Juan Rivera, BronxWorks’s outreach director, said he was seeing “more collaboration and more buy-in” from hospital staff who in the past sometimes failed to consider patients’ psychiatric histories when discharging them.

Mr. Stettin said that a push led by the Adams administration had “made a difference in how we’re handling these cases on the ground.”

The pending legal challenge to the mayor’s directive argues against having the police make decisions about whom to send to the hospital. The lawsuit does not address hospitalizations like those initiated by BronxWorks.

Matt Kudish, chief executive of the National Alliance on Mental Illness of New York City, a plaintiff in the case, said that while forced short hospital stays typically do not have good outcomes, it was “great to hear” from a reporter that BronxWorks had seen clients move from the street to housing under the directive.

Mr. Rivera said involuntary hospitalization was always a last resort, but sometimes essential.

It’s our job to keep people safe,” he said. “We can leave someone with wounds that clearly look infected and is sitting in feces and urine. Do you think they have a right to stay there? Maybe. But do we have a responsibility as social service providers, and social workers, and ultimately as human beings to look out for this person, because if we don’t, who’s going to do it?”

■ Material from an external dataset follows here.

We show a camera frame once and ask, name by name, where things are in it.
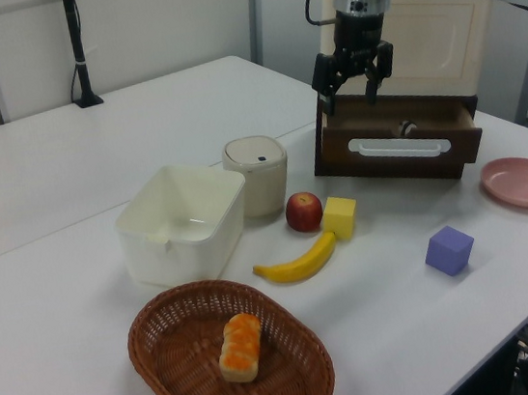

He added that, too often, they are called to identify clients who died. According to the city, exposure to cold killed 12 unsheltered people from mid-2021 to mid-2022 — the second leading “external” cause of death after overdoses.

While most people BronxWorks sent to hospitals were not violent, one woman had brandished a makeshift weapon at outreach workers. She responded quickly to medication and has moved into supportive housing.

While Mr. Mounkaila was at Jacobi, a city-run hospital, his younger brother, a nurse practitioner, visited him. For years, the brother said, Mr. Mounkaila had angrily accused him of spying for the F.B.I. and C.I.A. At the hospital, Mr. Mounkaila said, “We embrace each other.”

Mr. Mounkaila had mixed feelings about his hospital stint. He liked getting three meals a day. He took his first shower in 10 months. He reunited with a daughter he hadn’t seen in eight years. But he was being medicated against his will, and he was not free.

“I’m like in prison,” he said one April afternoon in a bright visiting room decorated with art by patients, including a menagerie of African animals he drew.

On May 18, he moved into an apartment-style shelter run by BronxWorks, which is working to find him supportive housing. He takes his antipsychotic medication — not because he thinks he needs it, but because he says BronxWorks would be upset if he stopped.

“Life is good,” Mr. Mounkaila said outside his shelter. “This place is better than living in the streets.”

Joseph Goldstein and Raúl Vilchis contributed reporting.